Comelec spokesman James Jimenez said the Comelec had sent power generators to the polling centers so the balloting would go on despite a power outage.
Seludo said six power plants went on emergency shutdown initially attributed to tripping on the Biñan-Calaca transmission line.
The opposition United Nationalist Alliance (UNA) expressed fears that a similar, or worse, power disruption could happen on Election Day.
“I hope this is not a dry run for the May 13 elections,” said Toby Tiangco, spokesman for UNA.
“The President must use all his powers to ensure that there will be no brownouts on Election Day. It is important to ensure the credibility of the elections,” Tiangco added.
Bayan Muna Rep. Neri Colmenares said the outage was worrying, because the Comelec had no contingency plan for running the automated voting machines in the event of a massive power failure.
“President Aquino should have the source of the blackout investigated and should see to it that it would not be repeated on Election Day,” Colmenares said.
The Comelec should disclose its contingency plan should a blackout happen on Election Day, he added.
Nothing to worry about
But Malacañang said there was nothing to worry about.
Deputy presidential spokesperson Abigail Valte said Energy Secretary Jericho L. Petilla assured President Aquino that the country would have adequate power on Election Day.
Valte said Petilla gave assurance of “ample” energy supply, as Election Day would be a holiday and industries would be closed.
“The elections are still days away so I don’t think this will have an effect,” the Comelec’s Jimenez said.
“If there’s a brownout, we have standby generators and batteries,” he said.
Comelec chief Sixto Brillantes Jr. earlier said the election watchdog had sent power generators to all the polling centers in the country to ensure uninterrupted operations even if a power outage occurred during the balloting.
Brillantes said the Comelec bought power generators for the general registration of voters in 2012.
Generators all over
“We have generator sets all over. That was a problem in Mindanao in 2011 and 2012 but we had a general registration in July 2012 and we bought new ones,” Brillantes said.
“In fact, we have many extra gensets that we can bring all over the Visayas but we have distributed at least one for every municipality,” he said.
Brillantes said the voting machines had also been fitted with batteries to ensure they would run for up to 12 hours in the event of a power outage.
“That’s automatic. If the power goes out, it would immediately shift to the batteries, so the machine would not stop.
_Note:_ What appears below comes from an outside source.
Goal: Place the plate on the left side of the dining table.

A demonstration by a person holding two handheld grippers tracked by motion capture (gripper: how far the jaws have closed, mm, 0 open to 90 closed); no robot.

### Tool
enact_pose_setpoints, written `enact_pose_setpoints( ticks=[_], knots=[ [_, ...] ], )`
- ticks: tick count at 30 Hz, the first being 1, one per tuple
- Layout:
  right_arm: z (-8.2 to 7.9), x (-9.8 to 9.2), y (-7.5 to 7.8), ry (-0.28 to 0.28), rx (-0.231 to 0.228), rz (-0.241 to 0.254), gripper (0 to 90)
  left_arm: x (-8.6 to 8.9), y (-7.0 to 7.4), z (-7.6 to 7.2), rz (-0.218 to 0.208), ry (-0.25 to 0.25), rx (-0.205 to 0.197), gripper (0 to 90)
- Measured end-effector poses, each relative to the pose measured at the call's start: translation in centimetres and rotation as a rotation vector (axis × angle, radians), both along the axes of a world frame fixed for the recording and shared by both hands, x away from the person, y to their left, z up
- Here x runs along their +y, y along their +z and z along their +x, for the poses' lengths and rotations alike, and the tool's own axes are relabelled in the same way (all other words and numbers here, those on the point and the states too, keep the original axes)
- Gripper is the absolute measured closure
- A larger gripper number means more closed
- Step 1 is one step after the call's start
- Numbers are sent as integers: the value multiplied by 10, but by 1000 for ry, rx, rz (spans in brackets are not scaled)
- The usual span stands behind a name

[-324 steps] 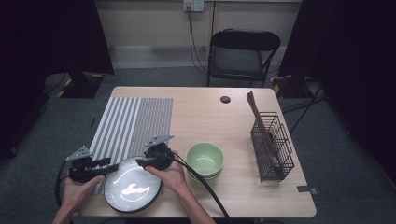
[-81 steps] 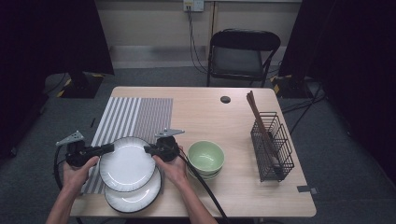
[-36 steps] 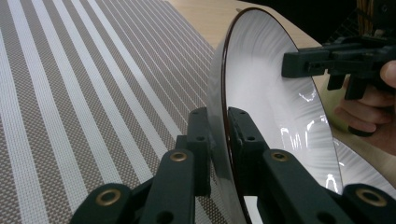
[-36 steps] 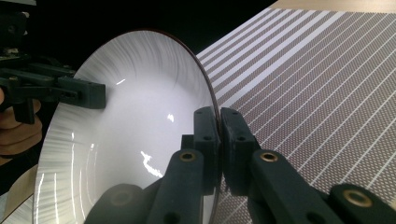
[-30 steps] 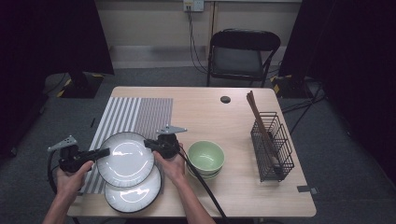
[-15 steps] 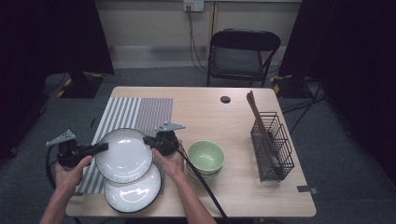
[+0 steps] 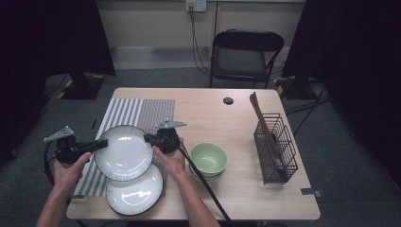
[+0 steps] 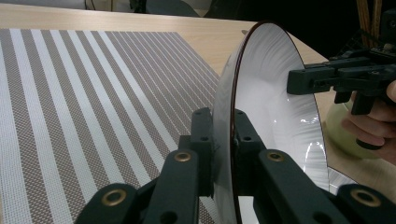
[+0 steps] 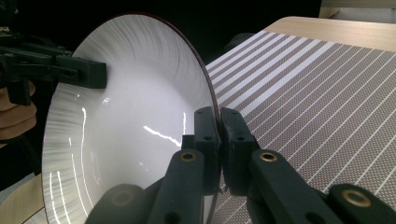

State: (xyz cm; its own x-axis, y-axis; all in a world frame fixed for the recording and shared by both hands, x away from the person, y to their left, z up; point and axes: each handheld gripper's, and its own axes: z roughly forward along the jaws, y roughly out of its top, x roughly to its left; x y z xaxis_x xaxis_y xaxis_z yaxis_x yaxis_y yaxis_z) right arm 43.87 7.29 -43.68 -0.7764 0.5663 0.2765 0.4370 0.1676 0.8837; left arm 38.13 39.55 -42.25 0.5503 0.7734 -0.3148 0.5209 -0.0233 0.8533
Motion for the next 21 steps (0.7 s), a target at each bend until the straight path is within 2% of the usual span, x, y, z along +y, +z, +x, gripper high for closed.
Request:
enact_pose_setpoints(
  ticks=[5, 21],
  knots=[
    [3, 0, 6, -9, -10, -3, 865, -1, 5, 5, 0, 0, -17, 829],
    [16, -2, 16, -36, -24, -35, 860, -7, 11, 19, 2, 4, -26, 828]
  ],
)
At least, that’s what I know,” he said.
Power failure cut through northern and central Luzon just before 2 p.m. on Wednesday, disrupting economic activity from Metro Manila and surrounding provinces to as far as Bataan, Zambales, Pangasinan, La Union, Ilocos Sur and Ilocos Norte.
Six plants down
Petilla told a press briefing that failure started with the tripping of a power plant in Batangas.
The tripping spread to four other power plants, downing the transmission lines operated by the NGCP.
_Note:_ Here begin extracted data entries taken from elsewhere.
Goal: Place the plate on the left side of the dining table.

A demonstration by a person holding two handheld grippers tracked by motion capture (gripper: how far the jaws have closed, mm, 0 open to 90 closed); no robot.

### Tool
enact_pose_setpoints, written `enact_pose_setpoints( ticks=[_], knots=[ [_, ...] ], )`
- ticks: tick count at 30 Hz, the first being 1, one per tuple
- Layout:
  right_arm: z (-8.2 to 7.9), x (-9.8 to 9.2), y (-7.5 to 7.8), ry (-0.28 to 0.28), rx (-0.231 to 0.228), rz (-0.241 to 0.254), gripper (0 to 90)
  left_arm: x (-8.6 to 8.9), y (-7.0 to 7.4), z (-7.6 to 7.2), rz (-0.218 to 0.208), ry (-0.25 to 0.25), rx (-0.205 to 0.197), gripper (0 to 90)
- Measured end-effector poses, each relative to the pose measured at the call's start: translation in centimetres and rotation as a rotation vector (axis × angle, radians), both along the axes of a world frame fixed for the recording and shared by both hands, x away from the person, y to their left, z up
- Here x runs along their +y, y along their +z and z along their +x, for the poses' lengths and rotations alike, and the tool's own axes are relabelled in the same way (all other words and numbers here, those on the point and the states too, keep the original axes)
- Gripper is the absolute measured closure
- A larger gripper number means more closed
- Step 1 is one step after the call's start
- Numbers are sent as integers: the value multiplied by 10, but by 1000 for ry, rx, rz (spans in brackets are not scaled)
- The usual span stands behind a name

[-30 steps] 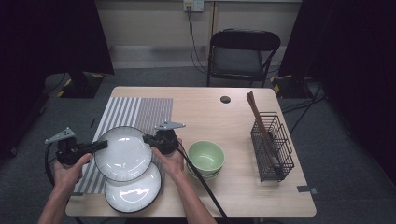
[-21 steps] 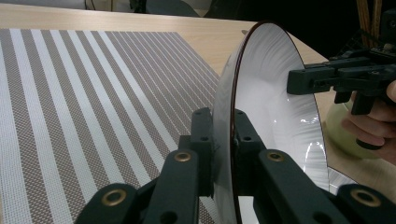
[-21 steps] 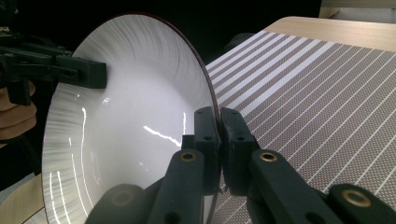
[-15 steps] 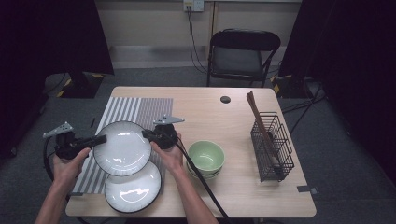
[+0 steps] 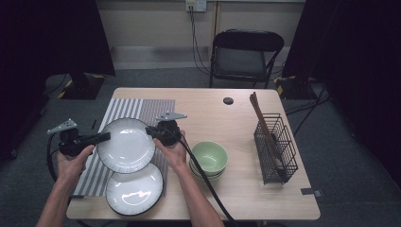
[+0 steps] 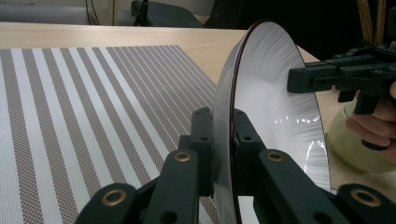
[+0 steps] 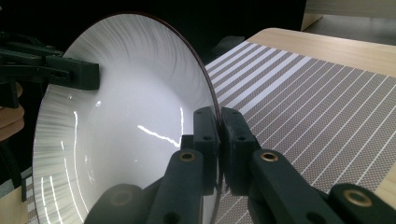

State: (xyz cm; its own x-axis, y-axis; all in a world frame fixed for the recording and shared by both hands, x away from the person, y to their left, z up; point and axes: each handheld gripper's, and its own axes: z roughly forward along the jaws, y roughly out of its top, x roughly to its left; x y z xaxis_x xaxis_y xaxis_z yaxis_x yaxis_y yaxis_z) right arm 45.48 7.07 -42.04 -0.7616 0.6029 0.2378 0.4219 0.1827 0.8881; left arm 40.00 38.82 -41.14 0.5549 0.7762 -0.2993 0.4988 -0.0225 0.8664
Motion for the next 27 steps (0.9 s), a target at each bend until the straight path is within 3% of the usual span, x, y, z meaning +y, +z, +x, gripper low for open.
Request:
enact_pose_setpoints(
  ticks=[5, 13, 27],
  knots=[
    [4, 0, 5, -11, -13, -11, 857, -2, 3, 4, 6, 4, -3, 828],
    [13, -1, 7, -19, 2, -11, 856, -3, 4, 14, -5, 4, -1, 829],
    [28, -2, 6, -33, 22, -27, 848, -8, 1, 27, 15, 16, 12, 828]
  ],
)
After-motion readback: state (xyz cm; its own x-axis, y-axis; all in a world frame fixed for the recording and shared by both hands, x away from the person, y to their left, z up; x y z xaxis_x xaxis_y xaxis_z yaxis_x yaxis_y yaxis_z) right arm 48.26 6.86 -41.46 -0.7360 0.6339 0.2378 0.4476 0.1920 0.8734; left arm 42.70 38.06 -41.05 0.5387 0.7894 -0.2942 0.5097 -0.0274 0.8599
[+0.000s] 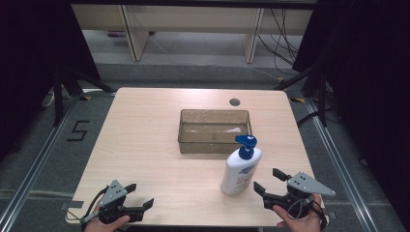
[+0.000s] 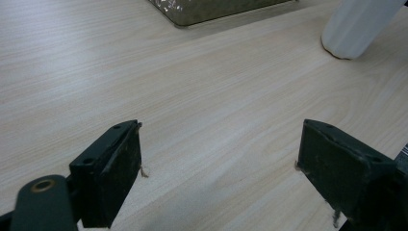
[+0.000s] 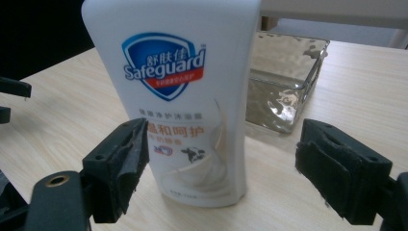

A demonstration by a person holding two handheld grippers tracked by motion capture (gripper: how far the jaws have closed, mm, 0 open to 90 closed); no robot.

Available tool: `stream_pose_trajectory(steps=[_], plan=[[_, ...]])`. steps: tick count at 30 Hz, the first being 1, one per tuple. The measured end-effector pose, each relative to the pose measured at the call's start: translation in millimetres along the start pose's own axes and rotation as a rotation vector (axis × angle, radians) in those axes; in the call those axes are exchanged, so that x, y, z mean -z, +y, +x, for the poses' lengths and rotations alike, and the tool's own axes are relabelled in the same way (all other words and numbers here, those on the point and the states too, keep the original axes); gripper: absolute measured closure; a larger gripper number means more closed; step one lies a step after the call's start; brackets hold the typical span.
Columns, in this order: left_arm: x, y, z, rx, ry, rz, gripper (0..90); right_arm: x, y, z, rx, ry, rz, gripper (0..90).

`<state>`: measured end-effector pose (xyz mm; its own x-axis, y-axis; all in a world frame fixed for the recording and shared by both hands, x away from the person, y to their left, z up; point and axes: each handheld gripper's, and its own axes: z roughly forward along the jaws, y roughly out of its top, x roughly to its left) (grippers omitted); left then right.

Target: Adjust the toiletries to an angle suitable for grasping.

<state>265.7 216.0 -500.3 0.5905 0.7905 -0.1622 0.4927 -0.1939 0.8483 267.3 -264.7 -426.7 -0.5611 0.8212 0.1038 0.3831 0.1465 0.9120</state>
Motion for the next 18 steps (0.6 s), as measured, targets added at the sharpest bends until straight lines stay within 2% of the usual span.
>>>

Petilla said the outage affected 3,700 megawatts, representing 45 percent of Luzon’s total peak electricity requirements.
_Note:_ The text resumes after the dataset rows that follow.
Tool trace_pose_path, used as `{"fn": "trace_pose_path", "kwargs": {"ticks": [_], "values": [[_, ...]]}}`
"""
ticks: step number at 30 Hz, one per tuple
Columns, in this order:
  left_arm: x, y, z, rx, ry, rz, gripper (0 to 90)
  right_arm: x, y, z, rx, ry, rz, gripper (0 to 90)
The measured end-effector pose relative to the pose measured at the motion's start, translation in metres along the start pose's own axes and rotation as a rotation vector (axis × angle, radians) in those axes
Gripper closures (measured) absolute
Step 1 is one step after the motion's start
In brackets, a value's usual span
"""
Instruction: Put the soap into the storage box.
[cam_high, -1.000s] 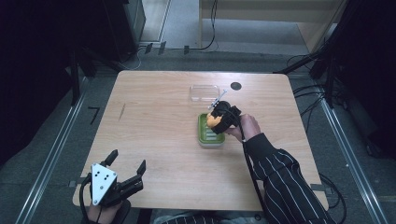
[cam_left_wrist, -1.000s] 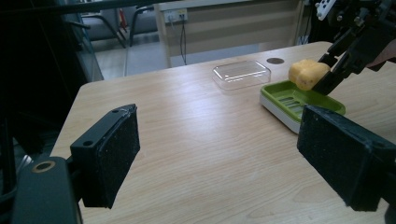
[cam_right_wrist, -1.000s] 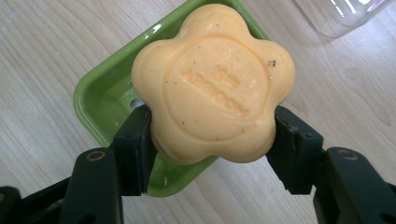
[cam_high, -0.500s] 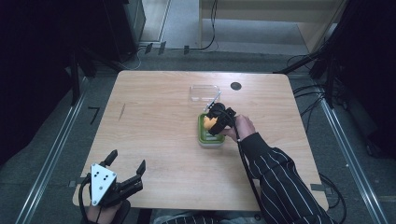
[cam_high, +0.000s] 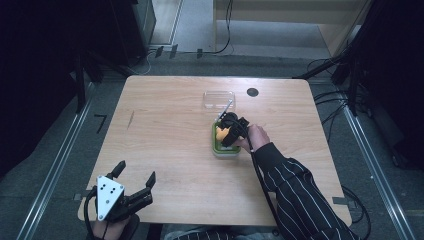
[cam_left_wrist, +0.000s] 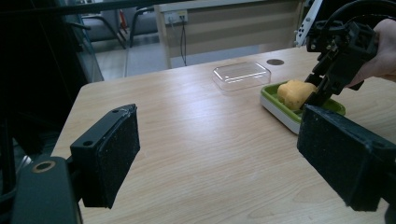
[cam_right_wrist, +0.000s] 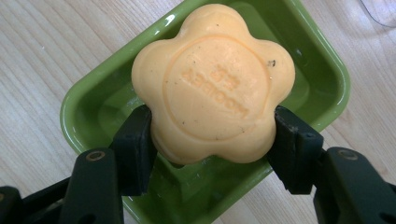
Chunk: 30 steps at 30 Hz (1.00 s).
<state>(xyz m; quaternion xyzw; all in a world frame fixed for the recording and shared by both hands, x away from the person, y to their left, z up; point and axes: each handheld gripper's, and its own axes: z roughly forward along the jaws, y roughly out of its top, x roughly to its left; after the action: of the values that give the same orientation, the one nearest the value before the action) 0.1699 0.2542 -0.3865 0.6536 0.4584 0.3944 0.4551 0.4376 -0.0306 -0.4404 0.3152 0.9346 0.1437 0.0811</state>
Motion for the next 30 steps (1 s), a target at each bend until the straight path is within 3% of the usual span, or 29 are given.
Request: {"fn": "trace_pose_path", "kwargs": {"ticks": [21,30], "values": [[0.0001,0.0,-0.0002,0.0,-0.001,0.001,13.7,0.0046,0.0016,0.0088,0.023,-0.029,0.031,39.9],[-0.0001,0.0001,-0.0003,-0.003,0.0,0.0,13.7,0.0039,0.0011,0.0098,0.029,-0.018,0.028,36.2]]}}
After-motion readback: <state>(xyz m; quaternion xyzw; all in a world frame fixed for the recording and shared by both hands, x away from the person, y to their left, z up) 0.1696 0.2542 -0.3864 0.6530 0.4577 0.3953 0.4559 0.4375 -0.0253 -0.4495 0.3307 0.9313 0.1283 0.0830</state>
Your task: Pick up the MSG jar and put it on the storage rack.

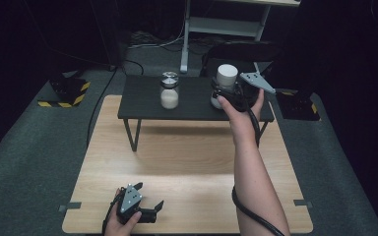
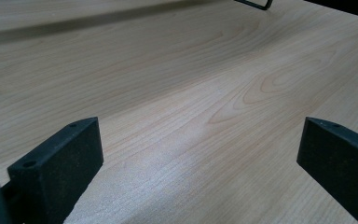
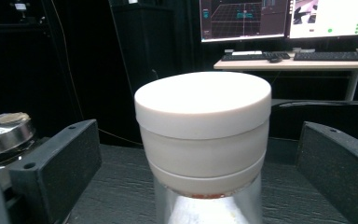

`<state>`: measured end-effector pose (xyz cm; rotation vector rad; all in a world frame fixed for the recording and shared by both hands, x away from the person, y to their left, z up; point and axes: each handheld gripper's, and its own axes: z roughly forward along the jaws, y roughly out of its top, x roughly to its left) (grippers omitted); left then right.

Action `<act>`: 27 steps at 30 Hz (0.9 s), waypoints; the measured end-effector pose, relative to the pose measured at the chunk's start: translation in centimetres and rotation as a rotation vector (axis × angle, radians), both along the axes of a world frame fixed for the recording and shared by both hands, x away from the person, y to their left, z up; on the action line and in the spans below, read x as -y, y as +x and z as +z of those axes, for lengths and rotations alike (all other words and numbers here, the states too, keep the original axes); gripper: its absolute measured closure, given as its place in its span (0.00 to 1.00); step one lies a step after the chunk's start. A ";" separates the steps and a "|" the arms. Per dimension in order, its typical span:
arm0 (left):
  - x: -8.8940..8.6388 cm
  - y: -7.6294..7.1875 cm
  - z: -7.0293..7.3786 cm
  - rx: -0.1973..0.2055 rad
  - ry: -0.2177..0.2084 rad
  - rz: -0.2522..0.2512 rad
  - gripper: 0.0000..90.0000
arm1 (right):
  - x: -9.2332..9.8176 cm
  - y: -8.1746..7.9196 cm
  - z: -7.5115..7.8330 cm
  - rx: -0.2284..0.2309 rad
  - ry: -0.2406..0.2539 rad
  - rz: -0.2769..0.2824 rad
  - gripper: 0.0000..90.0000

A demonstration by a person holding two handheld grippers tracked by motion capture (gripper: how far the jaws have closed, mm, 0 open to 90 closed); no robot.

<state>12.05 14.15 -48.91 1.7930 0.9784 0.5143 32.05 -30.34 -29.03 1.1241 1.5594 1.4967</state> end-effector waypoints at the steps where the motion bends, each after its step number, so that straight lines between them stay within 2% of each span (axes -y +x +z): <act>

Luzon’s total power demand stood at roughly 8,000 MW on Wednesday.
Petilla identified the crippled power plants as the Sual coal-fired plant in Pangasinan, owned by Japanese-led Team Energy and managed by the energy arm of San Miguel Corp; Korea Electric Power Corp’s Ilijan gas-fired plant, also managed by San Miguel; First Gen Corp.’s Sta. Rita and San Lorenzo natural gas plants; and the Quezon Power Philippines Ltd. plant, majority-owned by Thailand’s Electricity Generating Co.
Speaking at a news conference early Wednesday night, Seludo said six power plants in all conked out—the five named by Petilla earlier and the Calaca coal-fired plant in Batangas.
He said the outage was initially triggered by a tripping at the Biñan-Calaca transmission line. But the real cause had yet to be determined because the plant had been found to be “clear and OK,” he said.
NGCP spokesperson Cynthia Alabanza said the transmission operator found no “physical obstruction, technical glitch and hacking.”
The fault could be “beyond the Biñan-Laguna line,” she said.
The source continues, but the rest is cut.